In his youth, Master Iron Breather defeated a mighty spirit with his bare hands, and took the spirit's mighty sword. For the rest of his life, the Great Wise Monkey of Kamthahar wielded it not as a weapon, but as a razor for his bald head and a knife for his bread -- a final insult to the spirit's arrogance that its legendary sword was put to mundane use.
Master Iron Breather was said to use the sword to cut the hair of his students into embarrassing haircuts to teach them humility. Legends say that once a prince of a mighty Prasadi family came to him and boasted that she was wiser and stronger than the old, bright-eyed monk. Without looking up from his meal, Iron Breather unsheathed the sword and threw it at her head; as it sliced through her hair, a fingernail's breadth from her skull, it embedded itself in the wall behind her, it sliced through her arrogance and she fell down crying, humbled for the first time.
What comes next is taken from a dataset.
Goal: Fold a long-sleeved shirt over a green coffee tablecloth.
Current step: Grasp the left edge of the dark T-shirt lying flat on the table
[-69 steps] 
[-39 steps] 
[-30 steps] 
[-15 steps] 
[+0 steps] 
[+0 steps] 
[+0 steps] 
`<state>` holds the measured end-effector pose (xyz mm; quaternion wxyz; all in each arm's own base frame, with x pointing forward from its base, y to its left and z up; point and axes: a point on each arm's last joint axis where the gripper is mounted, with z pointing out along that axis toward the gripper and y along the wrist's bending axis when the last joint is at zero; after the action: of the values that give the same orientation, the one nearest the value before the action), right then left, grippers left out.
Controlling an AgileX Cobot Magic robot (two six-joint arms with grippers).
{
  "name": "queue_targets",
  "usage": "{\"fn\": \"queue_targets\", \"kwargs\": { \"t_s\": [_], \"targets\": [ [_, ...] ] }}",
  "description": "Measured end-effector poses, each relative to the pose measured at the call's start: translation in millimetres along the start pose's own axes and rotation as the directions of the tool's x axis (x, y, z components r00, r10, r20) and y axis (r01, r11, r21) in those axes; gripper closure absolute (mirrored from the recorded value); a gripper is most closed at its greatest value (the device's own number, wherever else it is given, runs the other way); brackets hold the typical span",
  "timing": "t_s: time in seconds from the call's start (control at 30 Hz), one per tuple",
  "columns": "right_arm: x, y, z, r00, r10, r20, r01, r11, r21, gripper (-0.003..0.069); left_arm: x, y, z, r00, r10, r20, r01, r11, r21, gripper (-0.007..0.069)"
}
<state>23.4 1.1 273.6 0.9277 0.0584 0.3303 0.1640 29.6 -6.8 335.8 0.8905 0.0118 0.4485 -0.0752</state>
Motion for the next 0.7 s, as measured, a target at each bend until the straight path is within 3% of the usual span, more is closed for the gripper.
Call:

It is said that she bore a slice in her hair down the middle of her head for the rest of her life.
Iron Breather's sword is now known as the Razor Which Slices Through Self-Deception. Today, it is known to be wielded by a hero who styles themselves as the monkeylike reincarnation of Old Master Bastard: an itinerant warrior and self-styled monk who uses its edge to bring justice to bandits and criminals. It is said that the Great Wise Monkey's laughter can be heard echoing in the hero's shimmering slices.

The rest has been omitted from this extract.